• YOUR GOAL:
Restate the data exactly as given and keep the pictures out.
#### SOURCE MATERIAL
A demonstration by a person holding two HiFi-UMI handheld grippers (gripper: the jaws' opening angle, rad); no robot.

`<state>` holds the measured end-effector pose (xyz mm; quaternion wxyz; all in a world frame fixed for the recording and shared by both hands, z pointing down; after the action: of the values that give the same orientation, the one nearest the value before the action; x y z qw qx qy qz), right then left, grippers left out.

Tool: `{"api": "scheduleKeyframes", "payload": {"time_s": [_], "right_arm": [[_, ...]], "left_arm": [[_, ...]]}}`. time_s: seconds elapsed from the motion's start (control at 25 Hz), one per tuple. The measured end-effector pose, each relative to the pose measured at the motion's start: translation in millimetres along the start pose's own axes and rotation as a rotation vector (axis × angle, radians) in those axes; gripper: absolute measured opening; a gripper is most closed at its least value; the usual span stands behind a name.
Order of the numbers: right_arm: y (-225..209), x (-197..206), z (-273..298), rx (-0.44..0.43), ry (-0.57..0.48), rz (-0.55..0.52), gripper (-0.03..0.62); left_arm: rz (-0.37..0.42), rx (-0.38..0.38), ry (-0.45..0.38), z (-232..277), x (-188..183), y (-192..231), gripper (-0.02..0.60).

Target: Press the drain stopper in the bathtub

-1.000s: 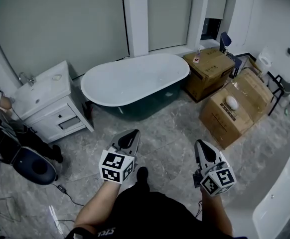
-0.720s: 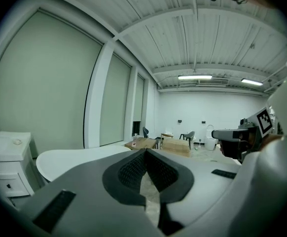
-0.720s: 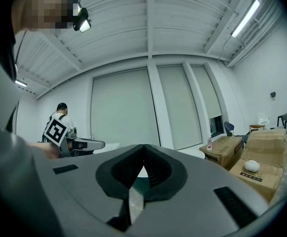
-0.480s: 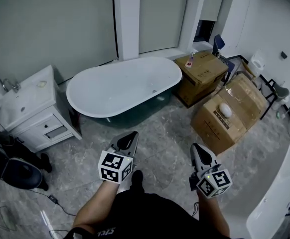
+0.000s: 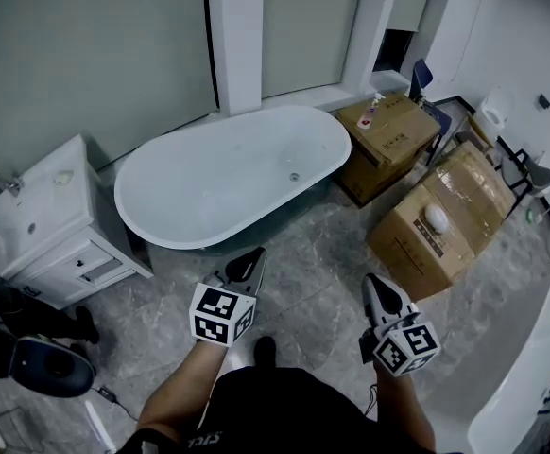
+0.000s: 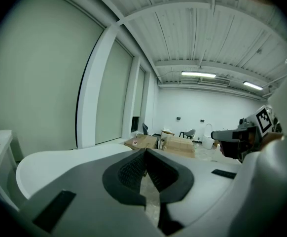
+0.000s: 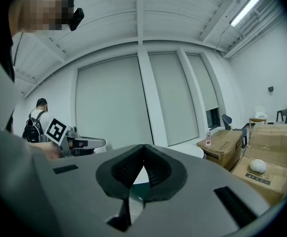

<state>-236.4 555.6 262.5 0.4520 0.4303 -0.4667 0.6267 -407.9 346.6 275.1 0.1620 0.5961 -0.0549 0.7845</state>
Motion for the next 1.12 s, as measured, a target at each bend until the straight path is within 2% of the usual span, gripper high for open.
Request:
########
• ANSWER TO THE EXERCISE:
A demonstration by a person holding two HiFi-UMI handheld grippers (gripper: the jaws' opening angle, rad); no robot.

`<state>` holds the measured end-effector pose (xyz mm; quaternion wxyz; all in a world frame fixed for the recording and shared by both hands, z pointing down; after the action: of the values that give the same orientation, the one nearest the value before the action; x y z qw qx qy qz), right then left, grippers left out.

Tool: `{"api": "scheduleKeyframes", "payload": {"time_s": [_], "right_arm": [[_, ...]], "left_arm": [[_, ...]]}}`. time_s: seconds elapsed from the motion's start (control at 25 Hz), one per tuple. The measured end-effector pose, each relative to the pose measured at the motion's start: translation in millimetres along the start pose's own axes and rotation as a rotation vector (axis × angle, radians) in those axes; gripper: absolute measured opening; a gripper is most closed at its least value; the usual span stands behind a name.
Order of the numbers: right_arm: y (-225..209), x (-197..206), z (-273..298), rx (-0.44..0.43), ry (-0.57..0.48), rz (-0.55..0.52), gripper (-0.03..0.62); left_arm: rz (-0.37..0.42), rx (-0.38..0.38), ry (-0.45..0.38), z (-232..277), x (-188..183), y (-192..231), gripper (-0.02..0.60).

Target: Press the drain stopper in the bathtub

-1.000s: 
-0.720s: 
-0.720s: 
-0.480s: 
+0.000s: 
+0.000s: 
+0.000s: 

<state>-236.4 555.6 262.5 0.4520 0.4303 -0.4667 0.6267 -407.9 346.6 275.1 0.1620 0.5961 -0.0549 0.7845</state>
Motion for the next 1.12 s, as measured, a target at each bend until the straight path is within 2% of the usual span, gripper high for open.
Request:

No more work remains on this exercise.